とにかく、徳川 家康のすべてが大嫌いである。
いまさら家康を論じる気はないが、天正八年の句にいわく、
うへて待つ 梅は久しき 宿の春
正岡 子規に読ませたら、どういう顔をするだろう。
また、天正十六年の聚落行には、みどり立 松の葉ごとに此君の 千年の数を 契りてぞ見る
なんという偽善的な歌! いやらしい。おぞましい。ムカツクぜ。
文禄三年、秀吉にしたがって吉野の花見に行く。待ちかぬる 花も色香をあらはして 咲くや吉野の春雨の音
詩人としての信玄や、謙信の清冽な気韻とは比較にならない。
こういう家康が格別に嫌いなのである。むろん。

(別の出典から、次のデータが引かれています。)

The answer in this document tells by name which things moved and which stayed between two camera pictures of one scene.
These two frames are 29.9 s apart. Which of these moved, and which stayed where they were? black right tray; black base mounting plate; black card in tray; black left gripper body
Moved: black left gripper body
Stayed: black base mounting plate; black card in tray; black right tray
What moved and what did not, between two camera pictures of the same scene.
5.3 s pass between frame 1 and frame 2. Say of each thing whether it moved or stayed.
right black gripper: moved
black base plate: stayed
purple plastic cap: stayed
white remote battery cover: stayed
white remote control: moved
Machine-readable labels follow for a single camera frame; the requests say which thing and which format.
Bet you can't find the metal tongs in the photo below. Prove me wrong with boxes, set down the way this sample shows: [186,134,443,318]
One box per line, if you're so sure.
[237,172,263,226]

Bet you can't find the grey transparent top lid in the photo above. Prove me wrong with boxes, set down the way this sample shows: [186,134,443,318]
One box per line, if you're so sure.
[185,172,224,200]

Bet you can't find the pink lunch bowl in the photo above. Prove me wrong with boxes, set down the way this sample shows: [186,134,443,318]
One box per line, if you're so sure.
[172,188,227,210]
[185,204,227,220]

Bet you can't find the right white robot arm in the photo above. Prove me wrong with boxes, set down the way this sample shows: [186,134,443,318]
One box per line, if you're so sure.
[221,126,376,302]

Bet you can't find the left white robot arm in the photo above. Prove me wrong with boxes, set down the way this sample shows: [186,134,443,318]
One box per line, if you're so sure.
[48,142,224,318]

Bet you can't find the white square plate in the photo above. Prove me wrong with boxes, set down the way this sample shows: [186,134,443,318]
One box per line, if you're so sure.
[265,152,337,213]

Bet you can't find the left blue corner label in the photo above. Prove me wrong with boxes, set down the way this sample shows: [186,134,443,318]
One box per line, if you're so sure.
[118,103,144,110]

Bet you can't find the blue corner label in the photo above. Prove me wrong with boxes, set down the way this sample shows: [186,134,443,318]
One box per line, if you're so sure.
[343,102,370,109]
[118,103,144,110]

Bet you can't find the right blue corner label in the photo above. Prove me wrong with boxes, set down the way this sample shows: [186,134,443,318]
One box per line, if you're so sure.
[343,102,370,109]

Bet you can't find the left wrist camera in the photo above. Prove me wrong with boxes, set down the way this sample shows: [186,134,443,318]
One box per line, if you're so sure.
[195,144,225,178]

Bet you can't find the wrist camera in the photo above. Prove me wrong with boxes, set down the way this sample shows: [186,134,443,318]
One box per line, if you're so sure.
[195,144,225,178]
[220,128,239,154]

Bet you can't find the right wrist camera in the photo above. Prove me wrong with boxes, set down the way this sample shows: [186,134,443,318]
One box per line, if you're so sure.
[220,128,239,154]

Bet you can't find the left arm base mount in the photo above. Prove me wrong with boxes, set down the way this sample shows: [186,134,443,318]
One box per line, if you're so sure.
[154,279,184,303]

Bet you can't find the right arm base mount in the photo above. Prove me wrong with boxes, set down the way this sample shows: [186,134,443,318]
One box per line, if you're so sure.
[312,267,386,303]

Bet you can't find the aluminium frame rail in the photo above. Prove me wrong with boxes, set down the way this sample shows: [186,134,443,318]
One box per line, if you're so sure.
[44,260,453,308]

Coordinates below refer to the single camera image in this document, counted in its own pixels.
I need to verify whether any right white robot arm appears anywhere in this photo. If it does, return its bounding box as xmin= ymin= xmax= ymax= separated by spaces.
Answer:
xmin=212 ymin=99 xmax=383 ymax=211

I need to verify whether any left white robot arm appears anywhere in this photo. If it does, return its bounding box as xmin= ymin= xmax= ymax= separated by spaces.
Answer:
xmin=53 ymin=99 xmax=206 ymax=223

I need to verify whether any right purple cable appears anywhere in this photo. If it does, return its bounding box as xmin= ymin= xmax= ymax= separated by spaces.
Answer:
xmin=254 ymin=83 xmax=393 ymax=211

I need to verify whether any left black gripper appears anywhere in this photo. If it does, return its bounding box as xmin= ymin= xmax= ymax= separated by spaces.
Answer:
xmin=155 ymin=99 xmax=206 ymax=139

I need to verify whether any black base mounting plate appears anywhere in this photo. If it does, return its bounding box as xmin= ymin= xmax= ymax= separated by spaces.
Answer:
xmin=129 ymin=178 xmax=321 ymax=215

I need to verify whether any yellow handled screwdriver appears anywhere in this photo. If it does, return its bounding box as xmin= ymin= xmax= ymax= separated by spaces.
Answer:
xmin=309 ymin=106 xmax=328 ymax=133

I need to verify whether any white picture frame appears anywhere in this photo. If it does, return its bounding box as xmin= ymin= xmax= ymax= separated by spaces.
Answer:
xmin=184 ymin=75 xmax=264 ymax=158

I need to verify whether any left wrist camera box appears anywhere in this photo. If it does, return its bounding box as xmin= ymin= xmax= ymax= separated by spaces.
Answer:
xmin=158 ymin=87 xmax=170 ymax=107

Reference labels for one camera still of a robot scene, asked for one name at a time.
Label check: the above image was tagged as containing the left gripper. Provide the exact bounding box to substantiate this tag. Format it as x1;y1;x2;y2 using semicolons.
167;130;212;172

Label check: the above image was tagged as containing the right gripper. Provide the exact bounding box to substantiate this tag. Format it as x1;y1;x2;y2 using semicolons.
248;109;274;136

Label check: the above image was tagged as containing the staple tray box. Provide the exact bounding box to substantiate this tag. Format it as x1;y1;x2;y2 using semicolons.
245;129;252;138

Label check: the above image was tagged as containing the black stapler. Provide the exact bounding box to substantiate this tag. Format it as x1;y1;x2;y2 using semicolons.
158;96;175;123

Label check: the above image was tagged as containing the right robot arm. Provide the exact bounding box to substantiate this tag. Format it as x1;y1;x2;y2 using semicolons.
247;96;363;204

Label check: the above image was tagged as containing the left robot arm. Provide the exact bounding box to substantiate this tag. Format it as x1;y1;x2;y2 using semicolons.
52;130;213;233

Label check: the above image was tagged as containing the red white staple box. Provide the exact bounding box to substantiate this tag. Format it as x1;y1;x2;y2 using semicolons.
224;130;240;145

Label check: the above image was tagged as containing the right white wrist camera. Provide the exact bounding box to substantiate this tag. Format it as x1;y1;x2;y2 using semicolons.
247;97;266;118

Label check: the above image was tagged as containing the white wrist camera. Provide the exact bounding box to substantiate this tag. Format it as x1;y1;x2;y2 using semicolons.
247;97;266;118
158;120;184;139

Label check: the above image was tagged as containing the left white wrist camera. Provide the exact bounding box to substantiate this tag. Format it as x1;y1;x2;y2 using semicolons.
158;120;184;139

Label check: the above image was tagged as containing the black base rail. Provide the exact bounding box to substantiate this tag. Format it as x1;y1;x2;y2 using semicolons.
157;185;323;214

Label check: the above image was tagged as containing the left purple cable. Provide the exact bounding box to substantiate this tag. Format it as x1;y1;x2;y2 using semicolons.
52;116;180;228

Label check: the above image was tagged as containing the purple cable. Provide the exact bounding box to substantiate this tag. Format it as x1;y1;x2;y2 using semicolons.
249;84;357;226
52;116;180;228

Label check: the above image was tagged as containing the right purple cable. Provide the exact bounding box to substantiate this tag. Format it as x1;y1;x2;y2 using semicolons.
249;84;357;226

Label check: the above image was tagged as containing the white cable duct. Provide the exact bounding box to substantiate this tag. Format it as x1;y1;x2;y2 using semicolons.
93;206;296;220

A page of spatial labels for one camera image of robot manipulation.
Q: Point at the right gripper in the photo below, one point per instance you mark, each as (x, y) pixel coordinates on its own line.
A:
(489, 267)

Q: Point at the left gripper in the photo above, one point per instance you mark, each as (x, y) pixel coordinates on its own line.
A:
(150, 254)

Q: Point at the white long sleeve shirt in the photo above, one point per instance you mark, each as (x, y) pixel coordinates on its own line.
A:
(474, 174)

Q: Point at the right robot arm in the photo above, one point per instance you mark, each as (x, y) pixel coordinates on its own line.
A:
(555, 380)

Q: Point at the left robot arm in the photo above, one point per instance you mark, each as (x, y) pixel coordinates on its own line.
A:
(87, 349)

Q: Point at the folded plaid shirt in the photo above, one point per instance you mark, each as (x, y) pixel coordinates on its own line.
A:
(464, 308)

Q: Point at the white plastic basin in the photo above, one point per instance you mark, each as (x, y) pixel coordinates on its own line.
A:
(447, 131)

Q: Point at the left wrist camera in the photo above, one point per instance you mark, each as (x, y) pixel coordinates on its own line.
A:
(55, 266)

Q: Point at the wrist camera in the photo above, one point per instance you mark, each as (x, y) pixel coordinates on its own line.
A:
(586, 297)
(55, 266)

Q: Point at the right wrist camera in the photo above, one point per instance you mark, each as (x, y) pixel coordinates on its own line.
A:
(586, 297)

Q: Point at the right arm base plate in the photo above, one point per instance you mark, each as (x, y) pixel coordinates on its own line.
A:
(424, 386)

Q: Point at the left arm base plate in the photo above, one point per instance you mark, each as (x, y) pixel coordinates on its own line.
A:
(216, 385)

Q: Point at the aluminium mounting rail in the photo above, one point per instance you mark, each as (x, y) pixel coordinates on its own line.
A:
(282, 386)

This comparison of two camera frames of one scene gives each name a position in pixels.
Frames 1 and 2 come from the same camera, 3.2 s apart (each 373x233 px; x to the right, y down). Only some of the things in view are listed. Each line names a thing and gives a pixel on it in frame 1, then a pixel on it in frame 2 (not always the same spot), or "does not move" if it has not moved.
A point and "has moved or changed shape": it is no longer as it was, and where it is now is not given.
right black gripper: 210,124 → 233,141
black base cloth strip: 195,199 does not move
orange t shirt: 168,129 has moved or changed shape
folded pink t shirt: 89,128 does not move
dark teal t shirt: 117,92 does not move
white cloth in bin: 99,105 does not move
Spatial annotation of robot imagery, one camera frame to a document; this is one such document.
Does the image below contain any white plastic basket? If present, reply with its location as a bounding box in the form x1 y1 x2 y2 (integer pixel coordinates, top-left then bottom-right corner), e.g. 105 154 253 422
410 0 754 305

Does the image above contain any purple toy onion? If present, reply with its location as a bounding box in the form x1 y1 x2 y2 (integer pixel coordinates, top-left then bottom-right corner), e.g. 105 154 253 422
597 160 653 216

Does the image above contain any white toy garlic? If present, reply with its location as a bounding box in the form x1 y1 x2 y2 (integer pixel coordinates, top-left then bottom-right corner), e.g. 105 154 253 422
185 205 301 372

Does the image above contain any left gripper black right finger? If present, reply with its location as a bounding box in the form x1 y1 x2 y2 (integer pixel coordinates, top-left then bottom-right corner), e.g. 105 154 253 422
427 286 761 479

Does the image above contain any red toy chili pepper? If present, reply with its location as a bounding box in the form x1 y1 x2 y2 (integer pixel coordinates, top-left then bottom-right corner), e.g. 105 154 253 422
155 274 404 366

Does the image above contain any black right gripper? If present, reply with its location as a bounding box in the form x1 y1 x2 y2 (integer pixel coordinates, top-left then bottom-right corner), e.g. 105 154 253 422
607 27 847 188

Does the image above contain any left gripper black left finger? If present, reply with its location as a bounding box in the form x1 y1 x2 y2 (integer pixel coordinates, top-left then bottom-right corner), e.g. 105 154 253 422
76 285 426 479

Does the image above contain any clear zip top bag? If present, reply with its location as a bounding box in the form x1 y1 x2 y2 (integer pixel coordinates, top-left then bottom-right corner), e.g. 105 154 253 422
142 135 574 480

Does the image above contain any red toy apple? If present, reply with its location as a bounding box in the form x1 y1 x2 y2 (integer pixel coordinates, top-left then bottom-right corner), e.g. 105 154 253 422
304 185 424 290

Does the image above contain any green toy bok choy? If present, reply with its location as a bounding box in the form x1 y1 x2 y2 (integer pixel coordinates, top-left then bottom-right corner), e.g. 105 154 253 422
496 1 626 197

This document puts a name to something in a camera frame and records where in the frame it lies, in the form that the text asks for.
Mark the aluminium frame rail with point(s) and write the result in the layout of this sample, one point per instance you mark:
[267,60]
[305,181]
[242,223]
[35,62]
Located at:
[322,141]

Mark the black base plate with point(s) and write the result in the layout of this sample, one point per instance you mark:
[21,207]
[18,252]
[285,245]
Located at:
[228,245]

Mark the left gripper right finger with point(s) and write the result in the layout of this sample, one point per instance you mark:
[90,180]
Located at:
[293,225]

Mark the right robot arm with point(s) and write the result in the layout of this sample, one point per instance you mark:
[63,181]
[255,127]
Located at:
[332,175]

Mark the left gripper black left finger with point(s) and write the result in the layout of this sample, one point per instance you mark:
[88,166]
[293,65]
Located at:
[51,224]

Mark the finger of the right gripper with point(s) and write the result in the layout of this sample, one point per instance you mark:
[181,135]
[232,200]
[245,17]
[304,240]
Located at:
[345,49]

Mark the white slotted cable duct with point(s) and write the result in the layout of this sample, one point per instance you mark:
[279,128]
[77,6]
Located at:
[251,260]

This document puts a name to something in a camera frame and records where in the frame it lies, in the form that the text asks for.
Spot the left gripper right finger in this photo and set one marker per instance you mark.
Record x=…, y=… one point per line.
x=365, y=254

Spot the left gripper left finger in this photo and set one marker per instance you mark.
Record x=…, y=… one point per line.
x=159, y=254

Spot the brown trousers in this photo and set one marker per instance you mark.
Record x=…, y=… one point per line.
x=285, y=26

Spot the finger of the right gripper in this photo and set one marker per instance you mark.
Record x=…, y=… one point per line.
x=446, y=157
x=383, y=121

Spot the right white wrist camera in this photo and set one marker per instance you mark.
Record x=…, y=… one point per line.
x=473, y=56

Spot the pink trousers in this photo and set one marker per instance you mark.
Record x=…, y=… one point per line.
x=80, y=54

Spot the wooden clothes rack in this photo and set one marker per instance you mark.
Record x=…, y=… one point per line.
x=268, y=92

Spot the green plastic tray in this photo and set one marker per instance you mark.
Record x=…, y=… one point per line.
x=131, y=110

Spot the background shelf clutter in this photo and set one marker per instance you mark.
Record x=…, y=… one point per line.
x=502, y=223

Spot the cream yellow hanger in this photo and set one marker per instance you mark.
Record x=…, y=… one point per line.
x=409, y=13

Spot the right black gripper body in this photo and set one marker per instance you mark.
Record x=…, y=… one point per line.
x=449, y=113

日光、久能山を訪れたうえで、家康を嫌っていることは申すまでもない。
山路 愛山、中村 孝也の伝記を、家康を書いた伝記として最高のもの、と認めたうえで、心から家康を嫌っているのである。近いところでは、山岡 壮八の『私の徳川家康』なども、私はくだらない自作へのアポロジーと見ている。のみならず、家康を「大権現様」、「神君」などと称してあがめた連中。誰が書いたものとも知れぬ「国事昌坡問答」などというものを書いて、家康にオベンチャラを並べるようなヤツを私は軽蔑している。
白石、鳩巣、澹泊、そろいもそろって Cranky GGども。